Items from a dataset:
+++

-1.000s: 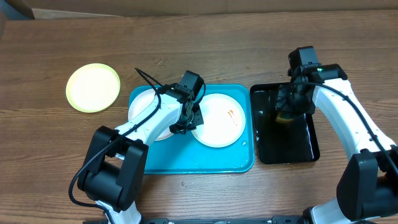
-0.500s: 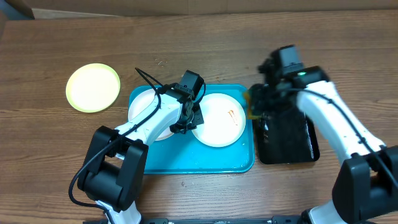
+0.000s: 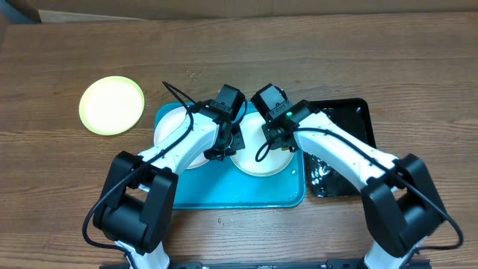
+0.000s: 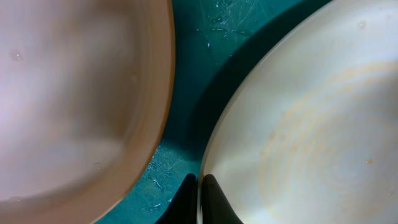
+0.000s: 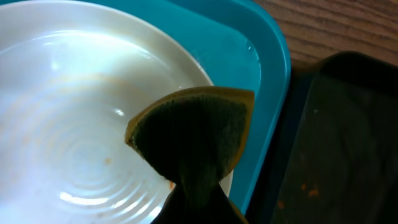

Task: Clean dirty plates on tray and stack at the side
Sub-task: 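Scrub the white plate surface with the sponge in the right gripper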

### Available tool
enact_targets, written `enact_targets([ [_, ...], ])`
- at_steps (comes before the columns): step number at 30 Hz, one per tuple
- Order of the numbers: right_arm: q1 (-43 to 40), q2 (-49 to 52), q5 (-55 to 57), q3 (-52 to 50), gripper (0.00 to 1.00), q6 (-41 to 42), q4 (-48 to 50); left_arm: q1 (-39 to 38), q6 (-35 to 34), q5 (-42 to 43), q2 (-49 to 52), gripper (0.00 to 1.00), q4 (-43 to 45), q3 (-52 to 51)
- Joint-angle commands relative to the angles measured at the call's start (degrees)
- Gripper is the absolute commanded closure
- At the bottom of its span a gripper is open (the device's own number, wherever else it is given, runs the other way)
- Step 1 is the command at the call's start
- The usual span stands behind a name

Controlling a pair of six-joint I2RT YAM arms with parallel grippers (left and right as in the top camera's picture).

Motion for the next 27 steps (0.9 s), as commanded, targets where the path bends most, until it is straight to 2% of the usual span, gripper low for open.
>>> enact_targets([
  [1, -0.8, 1.2, 1.7, 0.5, 0.96, -1.9, 1.9, 0.4, 0.9, -0.4, 1.0, 0.96, 0.2, -0.2],
  [9, -1.1, 3.3, 1.1, -2.5, 0.96, -3.0, 7.3, 0.3, 0.9, -0.2, 1.0, 0.96, 0.2, -0.2],
  [19, -1.1, 10.1, 0.5, -2.5, 0.96, -3.0, 6.6, 0.3, 0.9, 0.0, 1.0, 0.96, 0.2, -0.2],
  [27, -1.7, 10.1, -21.5, -2.0, 0.96, -6.3, -0.9, 0.3, 0.9, 0.0, 1.0, 0.96, 0.3, -0.2],
])
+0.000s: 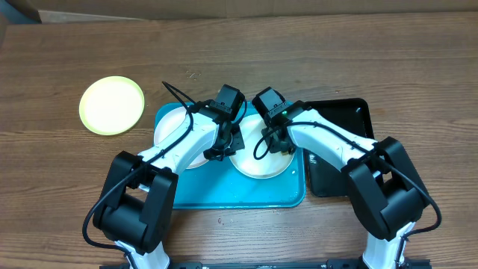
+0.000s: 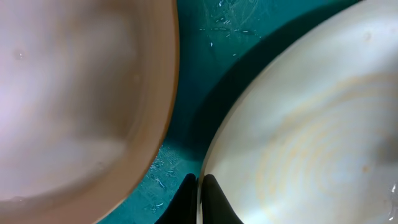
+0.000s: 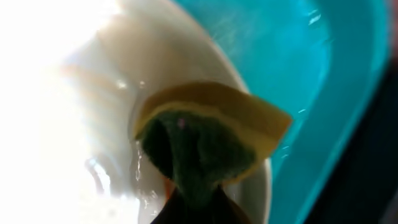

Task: Clean dirty plates on tray and stack at the side
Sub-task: 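Scrub the white plate surface with the sponge in the right gripper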

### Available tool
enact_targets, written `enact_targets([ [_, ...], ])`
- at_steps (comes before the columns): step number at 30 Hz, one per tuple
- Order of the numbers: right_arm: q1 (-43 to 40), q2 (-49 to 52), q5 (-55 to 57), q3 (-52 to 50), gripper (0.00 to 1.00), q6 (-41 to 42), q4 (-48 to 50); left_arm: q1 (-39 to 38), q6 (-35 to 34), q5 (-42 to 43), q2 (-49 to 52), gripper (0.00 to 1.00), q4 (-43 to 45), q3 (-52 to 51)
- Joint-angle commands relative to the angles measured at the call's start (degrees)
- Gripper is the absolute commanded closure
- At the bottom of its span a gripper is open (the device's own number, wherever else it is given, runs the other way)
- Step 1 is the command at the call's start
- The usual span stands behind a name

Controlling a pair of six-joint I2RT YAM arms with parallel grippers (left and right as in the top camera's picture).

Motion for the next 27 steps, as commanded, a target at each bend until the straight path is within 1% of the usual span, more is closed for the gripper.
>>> enact_targets([
  [1, -0.2, 2.9, -17.2, -1.7, 0.96, -2.6, -2.8, 0.3, 0.7, 0.1, 1.0, 0.96, 0.5, -0.2],
  [4, -0.9, 2.9, -22.0, -1.7, 0.96, -2.6, -2.9, 0.3, 0.7, 0.3, 1.0, 0.96, 0.5, -0.2],
  [11, -2.9, 2.9, -26.8, -0.9, 0.96, -2.6, -2.3, 0.3, 0.7, 1.2, 1.0, 0.96, 0.6, -0.2],
  [14, -4.1, 2.9, -30.2, 1.0, 0.96, -2.6, -2.3, 0.3, 0.7, 1.2, 1.0, 0.96, 0.7, -0.2],
  [17, -6.4, 2.8, -35.8, 4.5, 0.96, -2.6, -2.8, 0.3, 0.7, 1.2, 1.0, 0.96, 0.7, -0.2],
  [19, -8.2, 2.6, -39.5, 7.5, 0.96, -4.3, -4.6, 0.3, 0.7, 1.2, 1.0, 0.96, 0.7, -0.2],
  [22, -11.5, 2.2, -43.2, 12.9, 0.96, -7.2, -10.4, 0.3, 0.7, 1.2, 1.0, 0.96, 0.7, -0.2],
  [25, -15.3, 1.4, -41.4, 17.6, 0.96, -8.6, -18.4, 0.3, 0.7, 1.2, 1.0, 0.96, 0.7, -0.2],
  [27, -18.1, 0.5, -38.1, 19.0, 0.96, -8.5, -22.7, 0.3, 0.7, 1.2, 1.0, 0.96, 0.7, -0.2],
])
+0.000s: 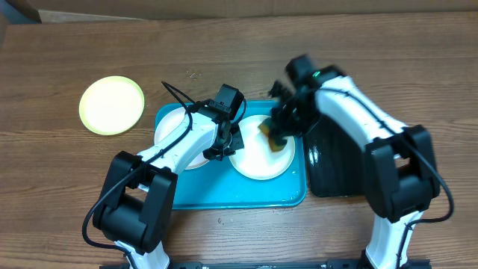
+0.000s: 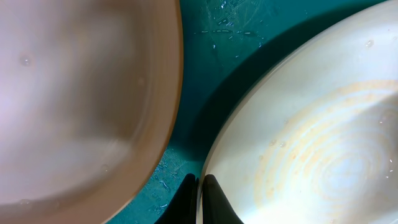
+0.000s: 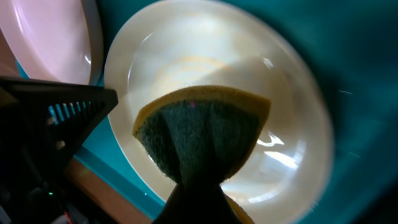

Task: Clean dirty plates on tray and stack at the side
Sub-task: 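Scrub the white plate surface with the sponge in the right gripper, then return the sponge to the black tray and release it with the right gripper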

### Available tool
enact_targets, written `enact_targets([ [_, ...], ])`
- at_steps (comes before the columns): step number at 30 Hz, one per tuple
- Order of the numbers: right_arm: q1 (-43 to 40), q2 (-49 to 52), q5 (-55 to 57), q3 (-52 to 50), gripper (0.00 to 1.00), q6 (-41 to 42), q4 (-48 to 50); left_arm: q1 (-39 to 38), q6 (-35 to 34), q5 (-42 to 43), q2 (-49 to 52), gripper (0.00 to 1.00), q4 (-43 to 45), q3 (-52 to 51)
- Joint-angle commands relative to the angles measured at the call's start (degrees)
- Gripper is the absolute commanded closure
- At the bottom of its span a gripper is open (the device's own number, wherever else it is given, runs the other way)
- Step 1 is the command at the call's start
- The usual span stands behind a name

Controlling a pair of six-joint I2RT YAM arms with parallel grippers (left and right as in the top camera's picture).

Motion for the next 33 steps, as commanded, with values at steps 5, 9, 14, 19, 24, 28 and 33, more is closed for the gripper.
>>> enact_targets([
  [5, -11.0, -3.8, 14.6, 2.9, 0.96, 1.0, -9.4, 0.0, 0.5, 0.9, 1.0, 0.96, 0.6, -0.2],
  [9, -14.5, -3.8, 30.9, 1.8, 0.96, 8.0, -11.3, 0.0, 0.5, 0.9, 1.0, 0.95, 0.6, -0.2],
  [14, -15.6, -3.7, 34.4, -2.8, 0.96, 9.7, -5.7, 0.0, 0.5, 0.9, 1.0, 0.95, 0.6, -0.2],
  [19, -15.5, -3.7, 37.2, -10.7, 0.96, 9.7, 5.7, 0.0, 0.7, 0.9, 1.0, 0.95, 0.5, -0.2],
  [24, -15.5, -3.7, 36.8, -14.8, 0.39, 9.7, 11.6, -0.1, 0.7, 1.3, 1.0, 0.94, 0.3, -0.2],
  [28, -15.6, -3.8, 36.7, -13.2, 0.16, 9.7, 11.5, -0.1, 0.7, 1.4, 1.0, 0.9, 0.2, -0.2],
  [33, -15.7, -3.8, 36.5, -12.0, 0.18, 9.7, 10.9, -0.1, 0.7, 1.3, 1.0, 0.9, -1.2, -0.2],
])
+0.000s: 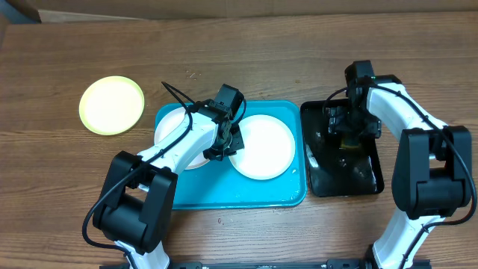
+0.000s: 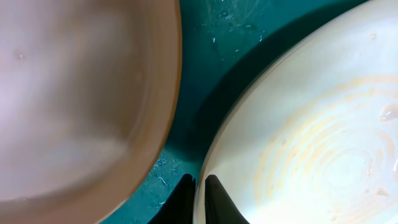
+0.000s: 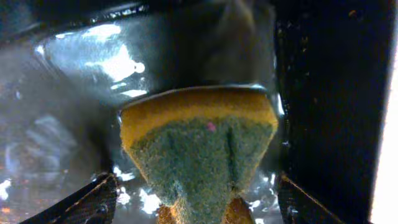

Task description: Clean dirty plates on tray and stack at the side

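A white plate point(image 1: 263, 146) lies on the right half of the teal tray point(image 1: 224, 190); its face shows faint rings and a few water drops point(image 2: 311, 137). My left gripper point(image 1: 226, 146) is shut on that plate's left rim point(image 2: 199, 198). A pink plate point(image 1: 170, 127) lies on the tray's left half, partly under my left arm point(image 2: 74, 99). My right gripper point(image 1: 345, 137) is shut on a yellow and green sponge point(image 3: 199, 140) low over the black tray point(image 1: 351, 179), whose bottom is wet point(image 3: 68, 74).
A yellow-green plate point(image 1: 112, 104) sits alone on the wooden table at the far left. The black tray lies right beside the teal tray's right edge. A black cable point(image 1: 175, 95) loops off my left arm above the pink plate.
My right gripper, still holding the sponge, was above the white plate and is now over the black tray at the right. My left gripper keeps its hold on the plate's rim.
The sponge was first held over the white plate's right side, then down on the wet plate, then above the plate. Now it is over the black tray. All along my left gripper stayed shut on the plate's left rim, and the plates kept their places.
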### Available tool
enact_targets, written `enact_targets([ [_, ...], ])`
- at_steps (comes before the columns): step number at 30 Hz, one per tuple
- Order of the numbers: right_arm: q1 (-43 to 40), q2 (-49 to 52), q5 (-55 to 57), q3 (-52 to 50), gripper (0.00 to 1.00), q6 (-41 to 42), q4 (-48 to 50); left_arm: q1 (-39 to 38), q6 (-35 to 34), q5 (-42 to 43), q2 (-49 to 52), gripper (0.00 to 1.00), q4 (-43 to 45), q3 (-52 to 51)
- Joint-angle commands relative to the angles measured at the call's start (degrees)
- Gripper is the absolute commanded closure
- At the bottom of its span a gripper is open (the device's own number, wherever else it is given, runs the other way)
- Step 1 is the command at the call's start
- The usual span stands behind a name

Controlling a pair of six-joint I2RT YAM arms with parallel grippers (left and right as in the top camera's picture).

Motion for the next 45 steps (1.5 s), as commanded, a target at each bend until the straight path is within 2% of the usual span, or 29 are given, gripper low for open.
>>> enact_targets([
  [1, -0.1, -1.4, 0.3, 1.8, 0.19, 0.5, -0.5, -0.1, 0.7, 0.7, 1.0, 0.9, -0.9, -0.2],
  [4, -0.1, -1.4, -4.7, 1.8, 0.25, 0.5, -1.5, -0.1, 0.7, 0.7, 1.0, 0.9, -1.0, -0.2],
  [7, -0.1, -1.4, -9.1, 1.8, 0.44, 0.5, -1.5, -0.1, 0.7, 0.7, 1.0, 0.9, -0.6, -0.2],
  [9, -0.1, -1.4, -9.3, 1.8, 0.81, 0.4, -1.0, -0.1, 0.7, 0.7, 1.0, 0.89, -0.3, -0.2],
  [10, -0.1, -1.4, -9.4, 1.8, 0.89, 0.4, -0.8, -0.1, 0.7, 0.7, 1.0, 0.87, -0.3, -0.2],
  [11, -0.1, -1.4, -9.4, 2.4, 0.87, 0.4, -0.9, -0.1, 0.7, 0.6, 1.0, 0.83, -0.3, -0.2],
  [12, -0.2, -1.4, -9.4, 3.1, 0.73, 0.5, -1.3, -0.1, 0.7, 0.6, 1.0, 0.81, -0.3, -0.2],
  [13, -0.2, -1.5, -9.4, 4.2, 0.63, 0.5, -2.1, -0.1, 0.9, 0.6, 1.0, 0.79, -0.3, -0.2],
  [17, -0.3, -1.8, -9.3, 11.6, 0.5, 0.5, -7.4, -0.1, 2.8, 0.2, 1.0, 0.75, -0.5, -0.2],
  [21, -0.4, -1.9, -9.3, 17.2, 0.45, 0.5, -11.0, -0.2, 3.1, 0.2, 1.0, 0.76, -0.5, -0.2],
  [24, -1.7, -1.9, -9.3, 19.2, 0.41, 1.9, -11.6, -0.2, 3.1, 0.2, 1.1, 0.72, 0.1, -0.3],
  [26, -3.5, -1.9, -9.4, 19.3, 0.4, 4.0, -11.2, -0.2, 3.1, 0.2, 1.3, 0.72, 0.2, -0.3],
  [30, -7.4, -1.8, -9.3, 19.2, 0.3, 4.4, -10.9, -0.5, 3.1, 0.2, 1.7, 0.73, 0.3, -0.6],
  [35, -13.2, -1.8, -9.3, 19.2, 0.27, 4.4, -10.4, -1.6, 3.1, 0.2, 2.3, 0.74, 0.9, -1.0],
  [37, -15.5, -1.8, -9.3, 19.2, 0.26, 4.3, -10.0, -1.6, 3.1, 0.2, 2.3, 0.8, 0.9, -1.0],
  [39, -17.4, -1.8, -9.3, 19.2, 0.0, 4.4, -10.1, -1.6, 3.1, 0.3, 2.3, 0.93, 0.8, -1.0],
  [40, -18.1, -1.8, -9.3, 19.2, 0.0, 4.3, -10.1, -1.5, 3.1, 0.3, 2.3, 0.96, 0.6, -1.0],
  [45, -21.3, -1.8, -9.4, 19.2, 0.0, 4.4, -10.2, -1.2, 5.4, 0.7, 2.2, 0.96, -0.4, -0.2],
])
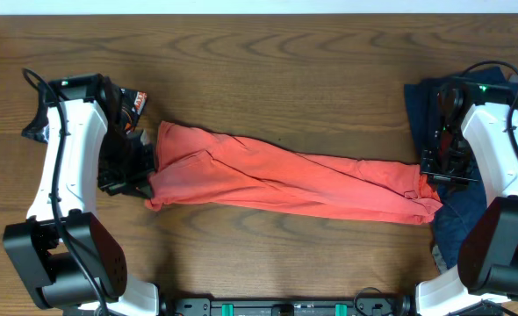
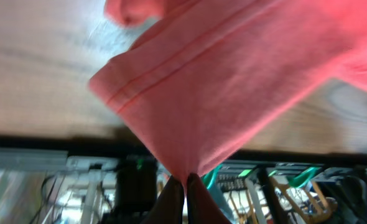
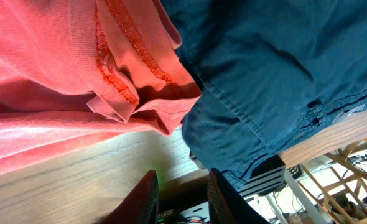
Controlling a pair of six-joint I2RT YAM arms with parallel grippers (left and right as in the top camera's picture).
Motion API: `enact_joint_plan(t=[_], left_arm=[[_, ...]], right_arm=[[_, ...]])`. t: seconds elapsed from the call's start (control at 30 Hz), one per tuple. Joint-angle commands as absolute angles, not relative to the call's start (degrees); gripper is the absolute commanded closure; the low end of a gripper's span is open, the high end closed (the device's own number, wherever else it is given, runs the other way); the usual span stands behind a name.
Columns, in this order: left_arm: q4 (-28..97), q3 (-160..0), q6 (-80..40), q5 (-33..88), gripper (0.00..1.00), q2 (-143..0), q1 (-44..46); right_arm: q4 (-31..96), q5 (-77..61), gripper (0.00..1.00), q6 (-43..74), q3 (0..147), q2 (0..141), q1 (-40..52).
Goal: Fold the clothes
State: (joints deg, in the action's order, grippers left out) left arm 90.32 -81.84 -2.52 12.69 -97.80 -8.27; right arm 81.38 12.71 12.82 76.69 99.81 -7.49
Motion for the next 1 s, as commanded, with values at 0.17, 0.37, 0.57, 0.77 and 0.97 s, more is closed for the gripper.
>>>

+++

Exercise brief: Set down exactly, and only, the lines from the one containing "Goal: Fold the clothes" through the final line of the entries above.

Expected answer:
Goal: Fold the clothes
State: (joints deg, in the action's order, grippers left out) left arm 90.32 -81.84 -2.52 12.69 -97.80 -8.27; right arm 81.38 12.71 12.82 76.69 99.81 -7.49
Motion for the next 1 s, as commanded, with values at 0.17, 0.37, 0.57, 0.77 and 0.97 s, more is closed for the gripper.
>>>

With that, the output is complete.